Elastic Agent is required to stream data from the syslog receiver and ship the data to Elastic, where the events will then be processed using the integration's ingest pipelines.

Set up steps in Arista NG Firewall

You need to configure your Arista NG Firewall to forward events to the Elastic Agent host. Follow these steps to enable and configure the forwarding service:

Log in to the Arista NG Firewall administration interface.
Navigate to Config > Events > Syslog from the main dashboard.
Check the box for Enable Remote Syslog to activate the forwarding service.
Configure the destination connection details for your Elastic Agent:
- Host: Enter the IP address or hostname of the machine running the Elastic Agent.
- Port: Enter the port number configured in the integration settings (default is 9010).
- Protocol: Select either UDP or TCP to match your intended Elastic Agent input type.
Critical performance step: By default, a rule to "Send all events" might exist. It's strongly recommended to deactivate or delete this rule to prevent system instability due to high log volume.
Click Add to create specific rules for the data streams required for this integration.
For each rule, provide a Description (for example, "Elastic Firewall Logs") and select the Class from the dropdown menu. This integration supports the following classes:
- AdminLoginEvent
- FirewallEvent
- HttpRequestEvent
- HttpResponseEvent
- IntrusionPreventionLogEvent
- SessionEvent
- SessionStatsEvent
- SystemStatEvent
- WebFilterEvent
(Optional) Use Add Field under Conditions to further filter the events sent to Elastic.
Click Done to save the individual rule settings.
Click Save in the bottom-right corner of the main configuration window to apply the syslog changes to the firewall.

Vendor resources

You can find more information about configuring syslog in the following Arista resources:

Set up steps in Kibana

To add the integration to your Elastic Agent policy, follow these steps:

In Kibana, navigate to Management > Integrations.
Search for Arista NG Firewall and select the integration.
Click Add Arista NG Firewall.
Configure the integration by selecting an input type and providing the settings described below.

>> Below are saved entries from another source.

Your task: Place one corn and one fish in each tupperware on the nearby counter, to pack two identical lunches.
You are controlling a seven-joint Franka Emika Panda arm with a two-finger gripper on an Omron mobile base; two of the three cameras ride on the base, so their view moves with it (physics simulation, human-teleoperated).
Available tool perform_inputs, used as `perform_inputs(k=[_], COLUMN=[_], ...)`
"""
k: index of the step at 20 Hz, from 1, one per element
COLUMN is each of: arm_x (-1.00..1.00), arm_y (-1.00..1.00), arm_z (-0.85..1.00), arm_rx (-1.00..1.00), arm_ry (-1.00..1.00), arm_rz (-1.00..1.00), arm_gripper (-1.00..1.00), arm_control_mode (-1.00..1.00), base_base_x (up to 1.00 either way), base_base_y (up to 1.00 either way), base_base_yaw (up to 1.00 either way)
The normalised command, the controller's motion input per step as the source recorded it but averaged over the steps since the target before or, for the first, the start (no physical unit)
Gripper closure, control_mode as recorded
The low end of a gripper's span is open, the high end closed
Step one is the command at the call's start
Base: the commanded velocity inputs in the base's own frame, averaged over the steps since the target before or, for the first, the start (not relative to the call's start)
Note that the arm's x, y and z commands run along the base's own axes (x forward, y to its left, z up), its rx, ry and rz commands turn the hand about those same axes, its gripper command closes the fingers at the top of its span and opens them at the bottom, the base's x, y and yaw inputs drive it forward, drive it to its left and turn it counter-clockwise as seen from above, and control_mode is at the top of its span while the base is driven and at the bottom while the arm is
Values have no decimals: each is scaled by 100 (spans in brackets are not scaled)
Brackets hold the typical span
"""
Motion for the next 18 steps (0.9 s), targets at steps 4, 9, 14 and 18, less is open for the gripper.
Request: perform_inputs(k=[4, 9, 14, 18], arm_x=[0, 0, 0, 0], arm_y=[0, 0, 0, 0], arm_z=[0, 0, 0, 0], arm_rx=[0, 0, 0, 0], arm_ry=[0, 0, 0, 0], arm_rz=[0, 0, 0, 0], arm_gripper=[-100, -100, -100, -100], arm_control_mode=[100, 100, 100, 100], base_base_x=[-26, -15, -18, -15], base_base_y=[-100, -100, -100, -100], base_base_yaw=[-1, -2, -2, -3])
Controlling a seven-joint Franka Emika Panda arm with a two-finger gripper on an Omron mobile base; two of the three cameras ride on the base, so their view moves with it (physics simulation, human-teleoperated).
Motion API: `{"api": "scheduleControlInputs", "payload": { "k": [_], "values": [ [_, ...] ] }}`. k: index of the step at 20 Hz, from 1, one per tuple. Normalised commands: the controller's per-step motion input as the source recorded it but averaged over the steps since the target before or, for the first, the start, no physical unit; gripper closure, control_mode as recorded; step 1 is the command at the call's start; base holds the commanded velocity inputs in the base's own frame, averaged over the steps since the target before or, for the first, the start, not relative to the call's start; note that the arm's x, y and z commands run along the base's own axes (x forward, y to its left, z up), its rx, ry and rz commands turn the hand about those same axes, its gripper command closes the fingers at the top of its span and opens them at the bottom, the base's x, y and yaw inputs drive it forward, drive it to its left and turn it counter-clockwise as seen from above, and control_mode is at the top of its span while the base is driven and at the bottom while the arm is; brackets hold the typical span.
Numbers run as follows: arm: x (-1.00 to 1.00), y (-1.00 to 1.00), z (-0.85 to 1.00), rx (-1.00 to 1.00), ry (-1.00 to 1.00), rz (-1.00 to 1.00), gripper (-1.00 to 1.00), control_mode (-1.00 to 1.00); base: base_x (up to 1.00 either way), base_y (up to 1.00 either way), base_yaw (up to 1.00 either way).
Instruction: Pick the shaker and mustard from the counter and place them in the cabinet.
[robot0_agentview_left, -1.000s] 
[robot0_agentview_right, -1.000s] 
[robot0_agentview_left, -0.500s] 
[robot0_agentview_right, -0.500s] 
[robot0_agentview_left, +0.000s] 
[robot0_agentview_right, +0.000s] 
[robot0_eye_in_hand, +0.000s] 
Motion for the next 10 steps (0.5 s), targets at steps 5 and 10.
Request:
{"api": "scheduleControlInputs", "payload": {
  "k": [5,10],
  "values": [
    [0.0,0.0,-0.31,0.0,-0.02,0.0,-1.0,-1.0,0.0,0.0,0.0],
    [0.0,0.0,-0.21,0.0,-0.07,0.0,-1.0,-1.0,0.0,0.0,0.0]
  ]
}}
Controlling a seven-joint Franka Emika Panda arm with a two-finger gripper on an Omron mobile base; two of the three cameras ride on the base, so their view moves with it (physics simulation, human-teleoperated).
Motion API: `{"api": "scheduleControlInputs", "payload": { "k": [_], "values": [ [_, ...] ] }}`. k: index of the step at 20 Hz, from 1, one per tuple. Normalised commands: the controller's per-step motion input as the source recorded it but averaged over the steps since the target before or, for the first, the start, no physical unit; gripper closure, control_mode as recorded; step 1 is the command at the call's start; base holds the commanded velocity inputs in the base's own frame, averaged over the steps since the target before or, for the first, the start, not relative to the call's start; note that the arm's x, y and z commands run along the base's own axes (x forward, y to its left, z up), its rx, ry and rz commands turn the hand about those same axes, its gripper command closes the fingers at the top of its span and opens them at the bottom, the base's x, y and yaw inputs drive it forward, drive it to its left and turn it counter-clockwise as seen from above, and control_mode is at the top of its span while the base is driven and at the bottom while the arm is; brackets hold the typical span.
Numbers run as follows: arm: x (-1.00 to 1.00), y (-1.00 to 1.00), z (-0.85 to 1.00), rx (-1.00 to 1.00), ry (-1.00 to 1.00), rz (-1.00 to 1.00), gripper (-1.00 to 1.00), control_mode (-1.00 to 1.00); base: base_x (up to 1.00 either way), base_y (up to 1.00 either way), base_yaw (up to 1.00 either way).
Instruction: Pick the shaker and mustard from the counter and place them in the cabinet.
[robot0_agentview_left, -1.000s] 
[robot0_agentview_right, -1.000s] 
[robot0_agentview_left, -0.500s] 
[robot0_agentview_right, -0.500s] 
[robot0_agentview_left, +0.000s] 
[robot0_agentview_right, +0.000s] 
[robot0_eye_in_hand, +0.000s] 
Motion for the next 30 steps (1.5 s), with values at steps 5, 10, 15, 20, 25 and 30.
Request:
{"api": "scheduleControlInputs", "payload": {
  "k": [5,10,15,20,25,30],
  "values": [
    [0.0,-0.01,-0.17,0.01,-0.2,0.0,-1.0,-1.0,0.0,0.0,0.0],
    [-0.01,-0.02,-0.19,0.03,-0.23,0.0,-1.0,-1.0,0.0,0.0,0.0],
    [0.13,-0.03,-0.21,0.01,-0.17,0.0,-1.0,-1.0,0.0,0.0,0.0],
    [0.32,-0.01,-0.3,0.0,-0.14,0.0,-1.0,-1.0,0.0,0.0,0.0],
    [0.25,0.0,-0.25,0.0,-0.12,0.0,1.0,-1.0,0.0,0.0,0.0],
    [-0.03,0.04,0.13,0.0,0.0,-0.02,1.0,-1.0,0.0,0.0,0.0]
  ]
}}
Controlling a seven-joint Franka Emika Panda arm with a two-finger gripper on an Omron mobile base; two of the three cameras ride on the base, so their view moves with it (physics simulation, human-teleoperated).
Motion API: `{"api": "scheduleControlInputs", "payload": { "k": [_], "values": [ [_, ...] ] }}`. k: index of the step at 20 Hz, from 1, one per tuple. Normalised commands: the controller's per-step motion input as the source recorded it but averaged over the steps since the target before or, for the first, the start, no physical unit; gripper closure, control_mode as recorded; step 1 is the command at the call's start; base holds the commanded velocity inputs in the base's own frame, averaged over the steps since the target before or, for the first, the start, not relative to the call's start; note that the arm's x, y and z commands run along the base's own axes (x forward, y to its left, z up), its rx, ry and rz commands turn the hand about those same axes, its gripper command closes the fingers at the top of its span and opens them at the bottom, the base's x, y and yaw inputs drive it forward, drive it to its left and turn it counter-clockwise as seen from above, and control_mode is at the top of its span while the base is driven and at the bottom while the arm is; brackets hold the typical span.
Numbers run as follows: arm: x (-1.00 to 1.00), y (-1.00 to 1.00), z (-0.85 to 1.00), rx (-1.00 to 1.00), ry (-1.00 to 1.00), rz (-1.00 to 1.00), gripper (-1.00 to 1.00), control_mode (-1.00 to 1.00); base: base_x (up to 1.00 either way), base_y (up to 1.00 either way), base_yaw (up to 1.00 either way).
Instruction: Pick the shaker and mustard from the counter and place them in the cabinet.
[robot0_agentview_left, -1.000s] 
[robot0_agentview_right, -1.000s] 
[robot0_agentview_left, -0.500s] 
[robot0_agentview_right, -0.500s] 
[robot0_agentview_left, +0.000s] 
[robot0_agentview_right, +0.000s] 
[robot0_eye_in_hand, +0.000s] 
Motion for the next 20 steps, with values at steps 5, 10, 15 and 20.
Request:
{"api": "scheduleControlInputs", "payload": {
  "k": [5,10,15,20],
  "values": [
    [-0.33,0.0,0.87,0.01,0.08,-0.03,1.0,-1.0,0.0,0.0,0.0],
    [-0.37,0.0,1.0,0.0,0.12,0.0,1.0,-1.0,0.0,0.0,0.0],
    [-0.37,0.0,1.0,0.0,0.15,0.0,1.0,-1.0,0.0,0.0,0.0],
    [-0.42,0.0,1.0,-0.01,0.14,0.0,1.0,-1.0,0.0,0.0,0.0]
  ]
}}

Choose the setup instructions that match the protocol you selected in the Arista NG Firewall configuration:

TCP input configuration

This input collects logs over a TCP socket. Configure the following settings:

TCP host to listen on: The interface address to bind the TCP listener. Set to 0.0.0.0 to listen on all interfaces. Default: localhost.
TCP Port to listen on: The port number to receive TCP syslog traffic. Default: 9010.
Preserve original event: If enabled, this preserves a raw copy of the original event in the event.original field. Default: false.
Tags: Custom tags for the event. Default: arista-ngfw, forwarded.
Processors: Optional Agent-side processors to filter or enhance data before ingestion. See Processors for details.
Timezone: IANA time zone (for example, America/New_York) or offset (for example, -05:00) for interpreting timestamps. Default: UTC.
Interface Mapping: Provide physical device names (for example, eth0) and friendly aliases (for example, External) for your firewall interfaces.

UDP input configuration

This input collects logs over a UDP socket. Configure the following settings:

UDP host to listen on: The interface address to bind the UDP listener. Set to 0.0.0.0 to listen on all interfaces. Default: localhost.
UDP Port to listen on: The port number to receive UDP syslog traffic. Default: 9010.
Preserve original event: If enabled, this preserves a raw copy of the original event in the event.original field. Default: false.
Tags: Custom tags for the event. Default: arista-ngfw, forwarded.
Processors: Optional Agent-side processors to filter or enhance data before ingestion. See Processors for details.
Timezone: IANA time zone or offset for timestamp interpretation. Default: UTC.
Interface Mapping: Provide physical device names (for example, eth1) and friendly aliases (for example, Internal) for your firewall interfaces.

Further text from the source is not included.